© Unknown
On the day after Thanksgiving, 2008, a holiday season employee died from asphyxiation when he was trampled by some 2,000 bargain hunters smashing through the doors of a Long Island Wal-Mart store on what is traditionally, and in this case quite appropriately, called Black Friday. A 34-year-old, 6-foot-5, 270-pound giant, Jdimytai Damour had been sent to the vestibule as a crowd control measure because of his size. The throngs, who had had been standing outside or waiting in their cars for the 5 AM opening, and who were in competition with each other to get to the bargains, crumpled a metal portion of the door frame like an accordion as they fought their way into the store. Wal-mart employees scurried atop vending machines to avoid the masses, but Damour was knocked down and trampled while he was trying to shield a pregnant shopper.
Other employees were knocked down as they tried to rescue Damour. Nassau police and paramedics trying to save Damour were also jostled and pushed to the ground.
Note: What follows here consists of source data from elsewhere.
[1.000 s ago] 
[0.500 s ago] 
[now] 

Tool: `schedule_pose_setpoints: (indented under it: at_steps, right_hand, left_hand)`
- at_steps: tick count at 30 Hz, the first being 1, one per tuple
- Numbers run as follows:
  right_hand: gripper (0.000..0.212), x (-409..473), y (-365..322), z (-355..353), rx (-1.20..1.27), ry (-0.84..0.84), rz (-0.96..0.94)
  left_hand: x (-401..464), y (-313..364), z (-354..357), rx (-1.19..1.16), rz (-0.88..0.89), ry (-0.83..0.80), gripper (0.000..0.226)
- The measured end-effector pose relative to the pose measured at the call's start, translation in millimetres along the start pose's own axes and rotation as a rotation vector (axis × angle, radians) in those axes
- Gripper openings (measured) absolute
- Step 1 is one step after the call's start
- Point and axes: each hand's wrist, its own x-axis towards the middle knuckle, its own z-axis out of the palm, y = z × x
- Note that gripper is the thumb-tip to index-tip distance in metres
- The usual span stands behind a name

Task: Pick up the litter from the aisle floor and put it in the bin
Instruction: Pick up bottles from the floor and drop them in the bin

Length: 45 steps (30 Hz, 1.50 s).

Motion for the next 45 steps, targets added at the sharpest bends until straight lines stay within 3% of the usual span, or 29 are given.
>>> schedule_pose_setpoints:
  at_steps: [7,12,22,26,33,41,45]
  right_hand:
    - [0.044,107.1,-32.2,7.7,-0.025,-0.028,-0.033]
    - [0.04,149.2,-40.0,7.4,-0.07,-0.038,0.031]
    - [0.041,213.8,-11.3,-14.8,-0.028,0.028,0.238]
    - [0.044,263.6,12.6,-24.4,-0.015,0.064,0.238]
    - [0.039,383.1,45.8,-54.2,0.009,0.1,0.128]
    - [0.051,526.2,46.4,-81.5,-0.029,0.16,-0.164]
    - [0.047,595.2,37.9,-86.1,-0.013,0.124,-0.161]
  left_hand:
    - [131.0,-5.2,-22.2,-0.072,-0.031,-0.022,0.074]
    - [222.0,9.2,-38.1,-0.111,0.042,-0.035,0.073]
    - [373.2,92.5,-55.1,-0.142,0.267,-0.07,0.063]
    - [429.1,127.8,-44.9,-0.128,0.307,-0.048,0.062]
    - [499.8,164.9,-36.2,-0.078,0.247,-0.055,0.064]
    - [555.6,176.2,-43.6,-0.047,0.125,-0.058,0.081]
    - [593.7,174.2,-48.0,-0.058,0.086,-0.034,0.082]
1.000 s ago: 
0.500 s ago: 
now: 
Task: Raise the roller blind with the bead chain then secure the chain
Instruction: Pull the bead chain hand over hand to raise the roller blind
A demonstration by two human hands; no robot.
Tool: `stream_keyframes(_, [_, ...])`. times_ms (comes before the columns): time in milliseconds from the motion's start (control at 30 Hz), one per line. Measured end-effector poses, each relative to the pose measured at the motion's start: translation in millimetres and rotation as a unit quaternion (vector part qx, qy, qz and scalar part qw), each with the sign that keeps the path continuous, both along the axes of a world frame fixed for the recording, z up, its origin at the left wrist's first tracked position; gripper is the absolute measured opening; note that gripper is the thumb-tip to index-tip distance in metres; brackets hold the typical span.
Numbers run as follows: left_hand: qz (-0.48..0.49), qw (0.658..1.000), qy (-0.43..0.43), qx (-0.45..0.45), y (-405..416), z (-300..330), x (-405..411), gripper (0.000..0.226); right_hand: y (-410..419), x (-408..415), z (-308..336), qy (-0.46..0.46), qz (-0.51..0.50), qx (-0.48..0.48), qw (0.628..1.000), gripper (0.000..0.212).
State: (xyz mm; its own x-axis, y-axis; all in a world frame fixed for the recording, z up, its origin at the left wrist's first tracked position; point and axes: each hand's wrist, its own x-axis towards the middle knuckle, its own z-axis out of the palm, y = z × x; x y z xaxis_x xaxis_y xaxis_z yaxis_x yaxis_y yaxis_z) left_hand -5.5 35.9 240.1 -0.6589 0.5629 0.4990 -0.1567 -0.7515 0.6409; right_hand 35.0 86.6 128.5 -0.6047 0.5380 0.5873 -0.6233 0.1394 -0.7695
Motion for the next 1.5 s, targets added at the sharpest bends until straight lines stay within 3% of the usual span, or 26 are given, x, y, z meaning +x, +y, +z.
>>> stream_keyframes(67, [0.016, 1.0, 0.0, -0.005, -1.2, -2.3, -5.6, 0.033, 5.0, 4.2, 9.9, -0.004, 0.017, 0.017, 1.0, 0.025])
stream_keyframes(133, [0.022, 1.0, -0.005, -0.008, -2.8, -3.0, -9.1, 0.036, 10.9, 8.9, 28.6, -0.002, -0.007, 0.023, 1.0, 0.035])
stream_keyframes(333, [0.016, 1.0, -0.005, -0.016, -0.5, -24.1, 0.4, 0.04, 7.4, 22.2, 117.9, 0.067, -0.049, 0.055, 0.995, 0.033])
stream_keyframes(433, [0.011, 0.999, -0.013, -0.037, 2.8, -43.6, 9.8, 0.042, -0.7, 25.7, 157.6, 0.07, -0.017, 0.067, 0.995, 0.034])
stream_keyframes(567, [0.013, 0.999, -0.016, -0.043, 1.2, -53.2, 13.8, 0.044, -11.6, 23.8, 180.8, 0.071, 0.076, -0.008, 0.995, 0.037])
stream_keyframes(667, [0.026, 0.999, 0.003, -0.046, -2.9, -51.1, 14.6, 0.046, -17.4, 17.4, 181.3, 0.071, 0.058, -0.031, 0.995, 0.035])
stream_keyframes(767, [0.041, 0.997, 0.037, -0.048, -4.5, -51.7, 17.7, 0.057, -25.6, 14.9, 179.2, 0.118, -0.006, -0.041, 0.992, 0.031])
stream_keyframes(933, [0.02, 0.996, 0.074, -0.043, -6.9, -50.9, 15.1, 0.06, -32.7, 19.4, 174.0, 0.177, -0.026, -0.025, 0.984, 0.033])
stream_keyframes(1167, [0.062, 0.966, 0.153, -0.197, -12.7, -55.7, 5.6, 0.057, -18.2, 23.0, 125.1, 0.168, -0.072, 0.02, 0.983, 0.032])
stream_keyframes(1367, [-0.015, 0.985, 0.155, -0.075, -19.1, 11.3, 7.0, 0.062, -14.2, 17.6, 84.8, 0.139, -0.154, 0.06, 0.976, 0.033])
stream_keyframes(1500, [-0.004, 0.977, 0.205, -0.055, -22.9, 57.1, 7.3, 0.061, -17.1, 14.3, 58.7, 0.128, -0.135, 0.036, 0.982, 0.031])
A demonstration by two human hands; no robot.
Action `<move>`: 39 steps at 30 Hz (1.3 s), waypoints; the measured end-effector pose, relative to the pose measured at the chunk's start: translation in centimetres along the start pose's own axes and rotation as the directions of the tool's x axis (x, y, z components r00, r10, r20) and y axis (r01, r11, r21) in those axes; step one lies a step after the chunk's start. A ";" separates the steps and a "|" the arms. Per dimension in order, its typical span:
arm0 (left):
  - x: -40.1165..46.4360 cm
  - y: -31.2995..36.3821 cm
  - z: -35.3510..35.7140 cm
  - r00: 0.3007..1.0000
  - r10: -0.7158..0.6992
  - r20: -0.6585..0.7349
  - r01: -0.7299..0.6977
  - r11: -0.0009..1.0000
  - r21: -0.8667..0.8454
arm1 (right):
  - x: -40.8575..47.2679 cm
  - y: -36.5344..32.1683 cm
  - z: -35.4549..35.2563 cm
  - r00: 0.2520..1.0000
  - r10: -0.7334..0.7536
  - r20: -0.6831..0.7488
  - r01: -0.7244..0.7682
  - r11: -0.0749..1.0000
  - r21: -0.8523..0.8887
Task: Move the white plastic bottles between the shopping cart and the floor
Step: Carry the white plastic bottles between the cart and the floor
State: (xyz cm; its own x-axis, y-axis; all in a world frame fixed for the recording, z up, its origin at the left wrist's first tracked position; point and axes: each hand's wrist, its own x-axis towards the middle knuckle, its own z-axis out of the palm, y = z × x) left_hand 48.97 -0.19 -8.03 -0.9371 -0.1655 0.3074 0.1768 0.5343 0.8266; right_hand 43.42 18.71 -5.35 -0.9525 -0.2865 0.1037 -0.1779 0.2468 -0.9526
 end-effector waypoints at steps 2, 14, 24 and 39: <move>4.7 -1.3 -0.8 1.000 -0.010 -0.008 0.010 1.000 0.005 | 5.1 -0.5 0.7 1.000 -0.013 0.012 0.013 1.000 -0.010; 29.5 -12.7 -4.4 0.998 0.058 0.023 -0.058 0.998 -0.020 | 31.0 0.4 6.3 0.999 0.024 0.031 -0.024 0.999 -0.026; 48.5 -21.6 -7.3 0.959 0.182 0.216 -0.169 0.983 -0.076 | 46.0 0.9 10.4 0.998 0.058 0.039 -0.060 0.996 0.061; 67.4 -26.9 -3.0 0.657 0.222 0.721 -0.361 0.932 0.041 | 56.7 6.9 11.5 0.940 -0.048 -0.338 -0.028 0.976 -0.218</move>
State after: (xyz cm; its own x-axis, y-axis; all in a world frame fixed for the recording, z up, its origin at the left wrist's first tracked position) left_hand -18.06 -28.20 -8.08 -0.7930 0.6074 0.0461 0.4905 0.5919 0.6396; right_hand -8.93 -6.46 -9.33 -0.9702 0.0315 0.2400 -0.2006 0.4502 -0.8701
Police and witnesses said shoppers continued to surge inside, simply stepped over Damour, and kept shopping even as the store announced it was closing because of the death. Witness Kimberly Cribbs said "all those people who got in went right on shopping after the worker was run over and was seen gasping for air." Four shoppers, including a woman eight months pregnant, were injured and treated at hospitals.
In the ensuing debate regarding whether Damour's death was a prosecutable crime, experts were divided. "In order to prosecute a homicide, you have to establish that someone caused a death," said one lawyer. "If I stepped on his arm, or chest, or leg, even if you have that on video, how are you going to establish that I caused his death?"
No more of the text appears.